Tuesday, November 3, 2009

Cancer and . . . whatwasIgoingtosayagain?

I've been meaning to write this post for a while, but it's just kept slipping my mind.  

Most people know that chemo makes you feel yucky.  Nausea, vomitting, fatigue, hair loss are all famous results of the Big Drip and things people ask me about.  Here's a lesser-known joy of cancer treatment: Chemobrain. 

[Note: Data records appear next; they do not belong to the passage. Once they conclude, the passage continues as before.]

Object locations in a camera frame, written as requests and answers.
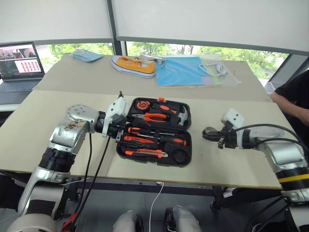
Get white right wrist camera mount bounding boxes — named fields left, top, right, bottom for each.
left=221, top=108, right=246, bottom=148

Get orange black tape measure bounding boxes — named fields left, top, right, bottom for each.
left=135, top=101, right=152, bottom=112

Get grey rounded robot leg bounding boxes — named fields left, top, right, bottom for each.
left=112, top=210, right=144, bottom=232
left=165, top=205, right=202, bottom=232

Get black orange long screwdriver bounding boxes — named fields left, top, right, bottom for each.
left=144, top=135, right=188, bottom=147

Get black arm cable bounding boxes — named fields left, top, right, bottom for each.
left=229, top=124, right=309, bottom=158
left=71, top=136, right=111, bottom=218
left=76, top=132, right=92, bottom=215

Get silver head claw hammer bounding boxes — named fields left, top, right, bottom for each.
left=166, top=105, right=190, bottom=127

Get short black orange screwdriver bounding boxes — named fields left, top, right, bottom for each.
left=151, top=102, right=179, bottom=116

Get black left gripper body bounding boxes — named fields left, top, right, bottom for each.
left=110, top=115, right=128, bottom=143

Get black table frame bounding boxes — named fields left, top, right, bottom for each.
left=67, top=180, right=283, bottom=211

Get white charging cable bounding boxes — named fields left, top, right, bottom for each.
left=199, top=61, right=229, bottom=77

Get silver metal object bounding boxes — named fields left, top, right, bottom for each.
left=139, top=54, right=167, bottom=66

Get orange silver utility knife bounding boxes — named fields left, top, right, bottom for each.
left=125, top=149, right=169, bottom=159

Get grey window frame post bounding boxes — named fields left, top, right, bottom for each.
left=106, top=0, right=128, bottom=58

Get white roller blind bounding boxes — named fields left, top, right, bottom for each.
left=112, top=0, right=309, bottom=55
left=0, top=0, right=114, bottom=44

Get yellow white canvas shoe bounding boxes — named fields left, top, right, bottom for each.
left=111, top=55, right=156, bottom=79

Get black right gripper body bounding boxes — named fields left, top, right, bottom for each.
left=218, top=125, right=239, bottom=150

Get red cable connector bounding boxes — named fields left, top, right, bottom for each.
left=61, top=212, right=78, bottom=232

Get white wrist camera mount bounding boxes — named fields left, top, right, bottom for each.
left=101, top=98, right=127, bottom=138
left=221, top=108, right=246, bottom=148

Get clear bag of coloured paper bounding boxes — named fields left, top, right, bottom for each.
left=154, top=56, right=242, bottom=89

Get orange test pen screwdriver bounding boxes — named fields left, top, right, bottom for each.
left=123, top=135, right=155, bottom=144

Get dark brown tape roll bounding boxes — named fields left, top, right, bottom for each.
left=202, top=126, right=219, bottom=141

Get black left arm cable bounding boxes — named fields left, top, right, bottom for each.
left=71, top=136, right=111, bottom=218
left=76, top=132, right=92, bottom=215

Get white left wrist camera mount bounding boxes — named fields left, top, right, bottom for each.
left=101, top=98, right=127, bottom=138

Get black tool case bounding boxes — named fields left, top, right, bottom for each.
left=116, top=97, right=193, bottom=167

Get thin white hanging cable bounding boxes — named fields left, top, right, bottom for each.
left=149, top=181, right=165, bottom=232

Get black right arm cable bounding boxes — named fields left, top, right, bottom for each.
left=229, top=124, right=309, bottom=158

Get orange handled pliers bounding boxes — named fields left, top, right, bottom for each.
left=131, top=113, right=168, bottom=124

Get thin orange handled screwdriver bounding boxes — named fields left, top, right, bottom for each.
left=127, top=127, right=176, bottom=136

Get person in black shirt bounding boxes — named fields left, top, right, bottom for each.
left=273, top=71, right=309, bottom=148

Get grey open laptop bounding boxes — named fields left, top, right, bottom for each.
left=0, top=42, right=46, bottom=104

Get light blue cloth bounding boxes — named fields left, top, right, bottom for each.
left=72, top=49, right=104, bottom=63

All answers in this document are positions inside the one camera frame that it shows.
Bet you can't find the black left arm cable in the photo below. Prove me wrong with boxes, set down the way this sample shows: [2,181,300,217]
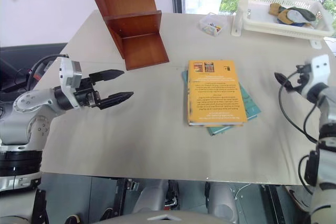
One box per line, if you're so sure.
[26,54,69,88]

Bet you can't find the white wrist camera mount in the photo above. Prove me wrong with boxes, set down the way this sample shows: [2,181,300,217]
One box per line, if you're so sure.
[304,54,331,90]
[58,57,83,91]

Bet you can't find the white plastic basket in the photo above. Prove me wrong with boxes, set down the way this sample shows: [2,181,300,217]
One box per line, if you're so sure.
[237,0,336,37]

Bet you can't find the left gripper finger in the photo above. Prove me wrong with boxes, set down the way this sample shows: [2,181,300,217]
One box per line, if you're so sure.
[98,91,135,111]
[89,69,125,83]

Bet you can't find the teal book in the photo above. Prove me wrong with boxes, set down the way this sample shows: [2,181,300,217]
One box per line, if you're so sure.
[181,70,262,137]

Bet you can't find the wooden bookshelf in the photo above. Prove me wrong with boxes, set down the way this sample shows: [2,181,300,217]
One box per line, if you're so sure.
[82,0,170,71]

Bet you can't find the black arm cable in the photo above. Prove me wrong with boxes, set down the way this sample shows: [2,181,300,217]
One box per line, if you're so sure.
[278,71,320,145]
[26,54,69,88]

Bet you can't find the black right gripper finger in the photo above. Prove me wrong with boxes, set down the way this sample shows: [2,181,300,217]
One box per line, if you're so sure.
[274,71,293,90]

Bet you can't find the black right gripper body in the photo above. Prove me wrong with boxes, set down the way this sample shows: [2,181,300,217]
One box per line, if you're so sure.
[296,64,312,88]

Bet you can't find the grey rounded shape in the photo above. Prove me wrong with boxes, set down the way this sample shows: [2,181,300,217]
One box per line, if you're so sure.
[132,179,182,216]
[208,182,240,224]

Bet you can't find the small clear plastic box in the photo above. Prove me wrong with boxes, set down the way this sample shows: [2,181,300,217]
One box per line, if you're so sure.
[198,12,229,37]

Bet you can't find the black equipment behind table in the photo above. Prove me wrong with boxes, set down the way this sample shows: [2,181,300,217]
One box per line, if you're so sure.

Studies have shown that people undergoing chemotherapy experience mild loss of memory and concentration.  It's in the literature, it's something the oncology nurses explain when going over the Long List of Side Effects at the beginning of treatment, and it's another one of those things that just creeps up on you so gradually that you don't really notice it for a while and then can't be entirely sure that it's not just your mind under stress or being its usual clumsy self.  And by "you" and "your," I mean, of course, "me" and "mine," because this is what happened to me.

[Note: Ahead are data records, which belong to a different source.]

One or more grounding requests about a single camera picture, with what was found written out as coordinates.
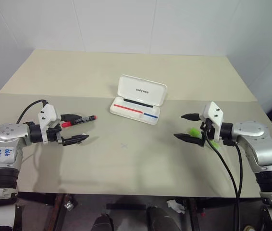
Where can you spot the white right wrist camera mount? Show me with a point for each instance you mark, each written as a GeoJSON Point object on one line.
{"type": "Point", "coordinates": [214, 113]}

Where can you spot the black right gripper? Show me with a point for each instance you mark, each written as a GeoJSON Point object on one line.
{"type": "Point", "coordinates": [208, 131]}

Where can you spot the thin black pen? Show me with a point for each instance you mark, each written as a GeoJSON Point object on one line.
{"type": "Point", "coordinates": [138, 103]}

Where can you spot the dark rounded shape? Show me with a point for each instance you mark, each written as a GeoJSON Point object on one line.
{"type": "Point", "coordinates": [104, 223]}
{"type": "Point", "coordinates": [162, 220]}

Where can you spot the green highlighter pen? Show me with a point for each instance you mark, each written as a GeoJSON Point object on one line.
{"type": "Point", "coordinates": [194, 132]}

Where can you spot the small shiny metal piece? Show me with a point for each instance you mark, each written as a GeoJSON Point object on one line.
{"type": "Point", "coordinates": [68, 205]}

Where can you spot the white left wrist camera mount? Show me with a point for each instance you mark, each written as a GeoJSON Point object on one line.
{"type": "Point", "coordinates": [48, 115]}

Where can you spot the black marker with red cap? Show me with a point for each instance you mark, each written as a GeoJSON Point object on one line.
{"type": "Point", "coordinates": [84, 119]}

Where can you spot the white pen case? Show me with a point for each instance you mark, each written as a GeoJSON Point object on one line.
{"type": "Point", "coordinates": [140, 90]}

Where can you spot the crumpled white paper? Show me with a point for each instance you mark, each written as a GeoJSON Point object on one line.
{"type": "Point", "coordinates": [175, 206]}

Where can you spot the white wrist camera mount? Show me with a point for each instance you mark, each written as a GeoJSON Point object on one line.
{"type": "Point", "coordinates": [214, 113]}
{"type": "Point", "coordinates": [48, 115]}

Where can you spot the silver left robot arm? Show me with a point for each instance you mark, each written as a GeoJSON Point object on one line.
{"type": "Point", "coordinates": [8, 134]}

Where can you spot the rusty metal table leg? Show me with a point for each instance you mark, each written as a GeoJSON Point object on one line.
{"type": "Point", "coordinates": [54, 214]}
{"type": "Point", "coordinates": [193, 216]}

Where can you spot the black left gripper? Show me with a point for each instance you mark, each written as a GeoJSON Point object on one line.
{"type": "Point", "coordinates": [53, 134]}

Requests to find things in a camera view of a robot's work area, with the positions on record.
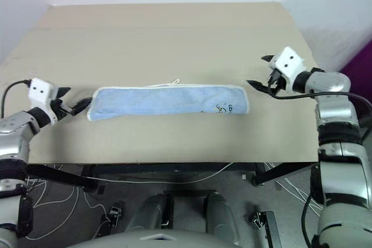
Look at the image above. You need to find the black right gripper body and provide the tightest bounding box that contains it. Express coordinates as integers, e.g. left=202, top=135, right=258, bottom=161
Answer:
left=267, top=69, right=288, bottom=96

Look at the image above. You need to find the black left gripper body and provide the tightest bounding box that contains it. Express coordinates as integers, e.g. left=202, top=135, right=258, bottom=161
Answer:
left=51, top=98, right=74, bottom=121

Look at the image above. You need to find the light blue towel white trim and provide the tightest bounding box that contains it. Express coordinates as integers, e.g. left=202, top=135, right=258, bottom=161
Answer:
left=86, top=78, right=251, bottom=123

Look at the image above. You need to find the purple object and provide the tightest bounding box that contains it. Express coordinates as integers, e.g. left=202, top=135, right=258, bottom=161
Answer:
left=339, top=38, right=372, bottom=107

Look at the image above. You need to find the black floor clamp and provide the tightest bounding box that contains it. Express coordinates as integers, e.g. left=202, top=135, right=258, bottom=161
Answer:
left=95, top=201, right=125, bottom=239

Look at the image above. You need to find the dark grey rounded shape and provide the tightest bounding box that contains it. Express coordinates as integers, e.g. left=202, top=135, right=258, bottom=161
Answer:
left=204, top=192, right=241, bottom=245
left=126, top=193, right=176, bottom=233

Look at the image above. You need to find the grey robot torso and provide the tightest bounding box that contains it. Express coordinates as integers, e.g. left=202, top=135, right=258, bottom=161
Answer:
left=66, top=228, right=242, bottom=248

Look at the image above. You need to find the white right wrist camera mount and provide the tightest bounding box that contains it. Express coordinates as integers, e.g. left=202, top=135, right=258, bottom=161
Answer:
left=268, top=46, right=309, bottom=91

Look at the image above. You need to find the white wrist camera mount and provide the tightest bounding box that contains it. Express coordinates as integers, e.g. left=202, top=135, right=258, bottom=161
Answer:
left=268, top=46, right=309, bottom=91
left=27, top=77, right=60, bottom=124

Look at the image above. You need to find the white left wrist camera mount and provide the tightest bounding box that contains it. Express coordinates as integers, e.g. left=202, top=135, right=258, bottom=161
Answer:
left=27, top=77, right=60, bottom=124

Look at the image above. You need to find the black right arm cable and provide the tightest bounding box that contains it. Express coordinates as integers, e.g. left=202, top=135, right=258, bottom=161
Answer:
left=271, top=91, right=372, bottom=113

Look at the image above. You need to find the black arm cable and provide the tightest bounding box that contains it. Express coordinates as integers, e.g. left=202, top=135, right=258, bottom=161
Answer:
left=0, top=80, right=31, bottom=118
left=271, top=91, right=372, bottom=113

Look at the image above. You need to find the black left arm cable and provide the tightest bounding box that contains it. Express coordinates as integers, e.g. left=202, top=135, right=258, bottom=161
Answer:
left=0, top=80, right=31, bottom=118

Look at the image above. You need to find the looped white floor cable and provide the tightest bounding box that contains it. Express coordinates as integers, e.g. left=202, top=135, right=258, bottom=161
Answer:
left=25, top=175, right=109, bottom=240

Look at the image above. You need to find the white floor cable bundle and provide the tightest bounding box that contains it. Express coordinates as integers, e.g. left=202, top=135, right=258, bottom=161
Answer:
left=264, top=161, right=324, bottom=211

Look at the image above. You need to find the long white floor cable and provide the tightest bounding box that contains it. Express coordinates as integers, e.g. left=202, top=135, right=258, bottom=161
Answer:
left=83, top=161, right=237, bottom=184

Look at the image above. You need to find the black metal table frame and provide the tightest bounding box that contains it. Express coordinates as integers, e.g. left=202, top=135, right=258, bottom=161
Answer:
left=25, top=161, right=320, bottom=193

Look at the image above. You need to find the black metal floor bracket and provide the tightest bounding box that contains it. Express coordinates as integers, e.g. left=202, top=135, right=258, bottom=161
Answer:
left=251, top=211, right=283, bottom=248

I'm pretty sure I've got chemobrain - not so much a matter of memory loss, but of reduced concentration, of talking and having to put a big pause in the middle of a sentence as my mind goes away and comes back.  Any way you slice it, it's not as big a deal for me as hair loss or fatigue or the constant chemotaste in my mouth.  Heck, I've avoided doing anything that requires too much concentration for the past three months, granting some tiny bit of [insert big pause so Margaret can think . . . hmmmm, what's that word that means truth and would sound good here? . . . veracity? . . . merit?  no . . . ah, here it is] credence to the "chemo-vacation" paradigm.  Nevertheless it's a frustrating experience and one that I don't really like to admit to, except of course on a blog read every day by people across the globe. 

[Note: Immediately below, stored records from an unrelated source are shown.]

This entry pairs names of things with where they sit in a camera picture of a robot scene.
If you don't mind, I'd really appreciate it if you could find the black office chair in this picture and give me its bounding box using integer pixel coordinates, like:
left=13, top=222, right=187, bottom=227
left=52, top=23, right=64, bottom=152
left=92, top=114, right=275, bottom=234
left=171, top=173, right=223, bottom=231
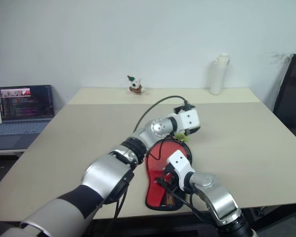
left=272, top=53, right=296, bottom=147

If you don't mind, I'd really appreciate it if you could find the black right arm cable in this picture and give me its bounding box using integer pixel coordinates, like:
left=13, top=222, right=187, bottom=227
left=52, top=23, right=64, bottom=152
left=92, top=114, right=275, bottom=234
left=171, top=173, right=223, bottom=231
left=162, top=184, right=219, bottom=224

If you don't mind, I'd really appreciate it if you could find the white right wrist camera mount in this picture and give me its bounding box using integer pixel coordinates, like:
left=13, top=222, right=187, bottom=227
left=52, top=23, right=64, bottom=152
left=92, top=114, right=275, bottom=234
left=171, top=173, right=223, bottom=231
left=167, top=150, right=196, bottom=180

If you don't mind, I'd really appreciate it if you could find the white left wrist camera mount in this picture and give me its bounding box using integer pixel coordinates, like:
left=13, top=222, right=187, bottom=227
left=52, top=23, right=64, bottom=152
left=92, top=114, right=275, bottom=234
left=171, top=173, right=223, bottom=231
left=174, top=105, right=201, bottom=132

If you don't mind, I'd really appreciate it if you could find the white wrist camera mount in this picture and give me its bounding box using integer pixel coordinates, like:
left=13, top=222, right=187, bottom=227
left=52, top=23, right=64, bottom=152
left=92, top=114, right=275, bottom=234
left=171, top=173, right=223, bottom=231
left=167, top=150, right=196, bottom=180
left=174, top=105, right=201, bottom=132

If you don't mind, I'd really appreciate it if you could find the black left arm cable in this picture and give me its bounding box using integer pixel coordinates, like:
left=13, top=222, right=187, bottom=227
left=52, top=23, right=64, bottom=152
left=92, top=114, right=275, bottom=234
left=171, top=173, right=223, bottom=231
left=112, top=171, right=135, bottom=220
left=132, top=95, right=189, bottom=133

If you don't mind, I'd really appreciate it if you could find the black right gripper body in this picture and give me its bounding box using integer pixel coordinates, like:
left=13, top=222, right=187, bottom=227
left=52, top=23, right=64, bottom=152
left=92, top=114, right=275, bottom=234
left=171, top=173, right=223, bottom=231
left=161, top=164, right=183, bottom=193

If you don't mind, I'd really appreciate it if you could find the small white dog figurine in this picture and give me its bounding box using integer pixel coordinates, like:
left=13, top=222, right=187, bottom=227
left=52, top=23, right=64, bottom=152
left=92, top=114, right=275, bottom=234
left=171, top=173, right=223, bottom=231
left=126, top=75, right=146, bottom=95

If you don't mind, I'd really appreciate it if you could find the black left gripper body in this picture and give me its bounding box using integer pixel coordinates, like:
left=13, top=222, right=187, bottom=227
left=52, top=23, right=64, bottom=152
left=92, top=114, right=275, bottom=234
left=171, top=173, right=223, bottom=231
left=186, top=124, right=202, bottom=136

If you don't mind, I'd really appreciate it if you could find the open grey laptop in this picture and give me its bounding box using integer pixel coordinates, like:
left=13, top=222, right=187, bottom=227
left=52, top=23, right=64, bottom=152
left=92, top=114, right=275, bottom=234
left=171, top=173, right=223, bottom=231
left=0, top=84, right=56, bottom=152

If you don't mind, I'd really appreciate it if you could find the green zipper pull charm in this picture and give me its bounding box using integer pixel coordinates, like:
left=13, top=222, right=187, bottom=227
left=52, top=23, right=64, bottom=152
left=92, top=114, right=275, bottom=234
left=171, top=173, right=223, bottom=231
left=174, top=132, right=191, bottom=143

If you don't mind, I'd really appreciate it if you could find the white side desk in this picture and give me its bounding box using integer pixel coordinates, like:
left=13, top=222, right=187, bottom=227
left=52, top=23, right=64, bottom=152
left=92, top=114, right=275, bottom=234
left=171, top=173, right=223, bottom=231
left=0, top=147, right=28, bottom=157

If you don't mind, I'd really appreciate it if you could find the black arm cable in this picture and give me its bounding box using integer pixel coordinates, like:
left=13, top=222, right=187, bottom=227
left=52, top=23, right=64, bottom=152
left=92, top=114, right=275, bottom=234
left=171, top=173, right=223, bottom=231
left=112, top=171, right=135, bottom=220
left=132, top=95, right=189, bottom=133
left=162, top=184, right=219, bottom=224

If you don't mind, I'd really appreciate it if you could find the white water bottle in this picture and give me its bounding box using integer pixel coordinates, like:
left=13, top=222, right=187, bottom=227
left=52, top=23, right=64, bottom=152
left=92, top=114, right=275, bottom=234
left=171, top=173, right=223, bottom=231
left=210, top=52, right=231, bottom=95

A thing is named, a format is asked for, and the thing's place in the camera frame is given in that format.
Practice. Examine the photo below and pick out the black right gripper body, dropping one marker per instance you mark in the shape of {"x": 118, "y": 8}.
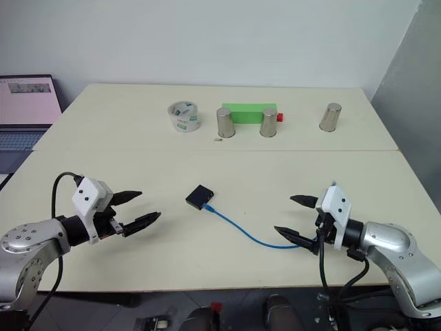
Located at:
{"x": 328, "y": 230}

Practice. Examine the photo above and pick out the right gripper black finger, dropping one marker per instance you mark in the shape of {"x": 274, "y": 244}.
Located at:
{"x": 306, "y": 200}
{"x": 296, "y": 238}

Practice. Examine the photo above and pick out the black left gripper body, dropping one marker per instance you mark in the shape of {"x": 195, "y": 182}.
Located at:
{"x": 103, "y": 225}

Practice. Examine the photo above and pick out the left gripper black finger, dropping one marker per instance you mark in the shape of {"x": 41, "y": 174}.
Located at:
{"x": 141, "y": 223}
{"x": 126, "y": 196}

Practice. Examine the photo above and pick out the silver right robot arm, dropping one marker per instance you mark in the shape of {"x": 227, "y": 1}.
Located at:
{"x": 396, "y": 251}

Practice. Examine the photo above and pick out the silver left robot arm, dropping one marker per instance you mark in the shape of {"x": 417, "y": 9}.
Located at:
{"x": 38, "y": 238}

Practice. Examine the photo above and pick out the small black box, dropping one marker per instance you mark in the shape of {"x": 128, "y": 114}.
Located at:
{"x": 199, "y": 197}

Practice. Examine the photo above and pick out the dark rounded brown shape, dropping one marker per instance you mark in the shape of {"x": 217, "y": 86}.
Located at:
{"x": 282, "y": 313}

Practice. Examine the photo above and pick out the upturned steel cup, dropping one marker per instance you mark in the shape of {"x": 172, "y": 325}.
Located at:
{"x": 225, "y": 124}
{"x": 330, "y": 119}
{"x": 268, "y": 124}

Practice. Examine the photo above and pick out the small red block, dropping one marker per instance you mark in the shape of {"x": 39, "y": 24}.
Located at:
{"x": 280, "y": 117}

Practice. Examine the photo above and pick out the clear packing tape roll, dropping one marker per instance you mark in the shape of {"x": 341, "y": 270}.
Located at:
{"x": 184, "y": 119}

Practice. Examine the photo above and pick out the dark flat device under table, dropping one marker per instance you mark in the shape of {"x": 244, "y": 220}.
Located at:
{"x": 151, "y": 324}

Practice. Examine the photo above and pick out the green rectangular box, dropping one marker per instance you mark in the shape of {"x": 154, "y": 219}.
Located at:
{"x": 248, "y": 112}

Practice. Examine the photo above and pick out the dark rounded shape, red tag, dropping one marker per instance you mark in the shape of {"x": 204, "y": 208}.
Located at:
{"x": 201, "y": 320}

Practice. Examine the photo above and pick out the open grey laptop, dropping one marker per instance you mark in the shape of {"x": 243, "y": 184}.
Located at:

I think I cover for it pretty well by pretending to be thinking hard or speaking slowly (feel free to comment otherwise now that you know the truth!).  And even before I identified my increased verbal lethargy as chemobrain, I recognized my occasional difficulty forming sentences as a time to be intentional about having patience with my ailing self.  Cancer takes lots of patience: I've had to be patient when I couldn't cook or sleep through the night or drive or poo or lift heavy objects or return phone calls, not to mention put my whole life on hold for three months to kill Grazelda .  So I have every reason to give myself time to think and to speak, and who cares if someone has to wait a little bit longer to hear what's dawdling through my head?!


Tomorrow's Bonus Bleomycin Wednesday may be my last chemo treatment ever!  And it might not be, but we'll hope for the best - and that I'll feel good enough to go finish fixing my bike afterwards.